**WORK REQUIRED**
Go through the listing that follows and write it out exactly. Drop the pictures.

● ● ● ● ● ● ●

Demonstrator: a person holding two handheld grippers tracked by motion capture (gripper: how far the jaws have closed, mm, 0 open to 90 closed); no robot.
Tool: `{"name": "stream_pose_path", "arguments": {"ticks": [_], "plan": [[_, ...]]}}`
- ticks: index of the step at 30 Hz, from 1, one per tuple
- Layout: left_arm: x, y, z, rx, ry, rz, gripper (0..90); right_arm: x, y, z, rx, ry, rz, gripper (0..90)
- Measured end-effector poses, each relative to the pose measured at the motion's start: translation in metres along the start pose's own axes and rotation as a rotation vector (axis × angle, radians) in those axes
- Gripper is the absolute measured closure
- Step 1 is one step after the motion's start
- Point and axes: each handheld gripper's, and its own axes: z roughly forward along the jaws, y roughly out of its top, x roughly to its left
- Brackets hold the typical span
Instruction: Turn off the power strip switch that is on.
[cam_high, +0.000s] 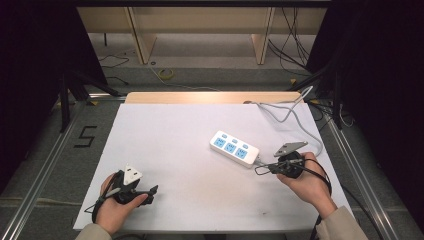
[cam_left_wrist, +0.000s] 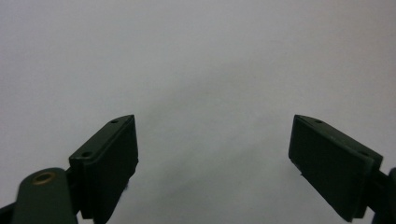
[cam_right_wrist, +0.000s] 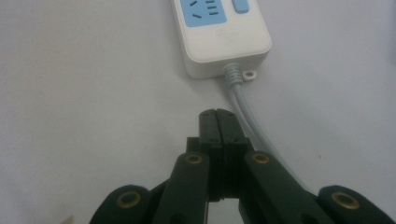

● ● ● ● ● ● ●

**RESPONSE TO THIS EXERCISE**
Demonstrator: a person holding two handheld grippers tracked by motion capture (gripper: how far the jaws have closed, mm, 0 open to 90 closed); no robot.
Tool: `{"name": "stream_pose_path", "arguments": {"ticks": [_], "plan": [[_, ...]]}}`
- ticks: index of the step at 30 Hz, from 1, one per tuple
- Layout: left_arm: x, y, z, rx, ry, rz, gripper (0..90); right_arm: x, y, z, rx, ry, rz, gripper (0..90)
- Measured end-effector poses, each relative to the pose measured at the motion's start: translation in metres along the start pose's own axes and rotation as a rotation vector (axis × angle, radians) in those axes
- Gripper is the absolute measured closure
- Step 1 is one step after the motion's start
- Point and axes: each handheld gripper's, and its own axes: z roughly forward along the jaws, y roughly out of its top, x roughly to its left
- Brackets hold the typical span
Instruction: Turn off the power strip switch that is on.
[cam_high, +0.000s] 
[cam_left_wrist, +0.000s] 
[cam_right_wrist, +0.000s] 

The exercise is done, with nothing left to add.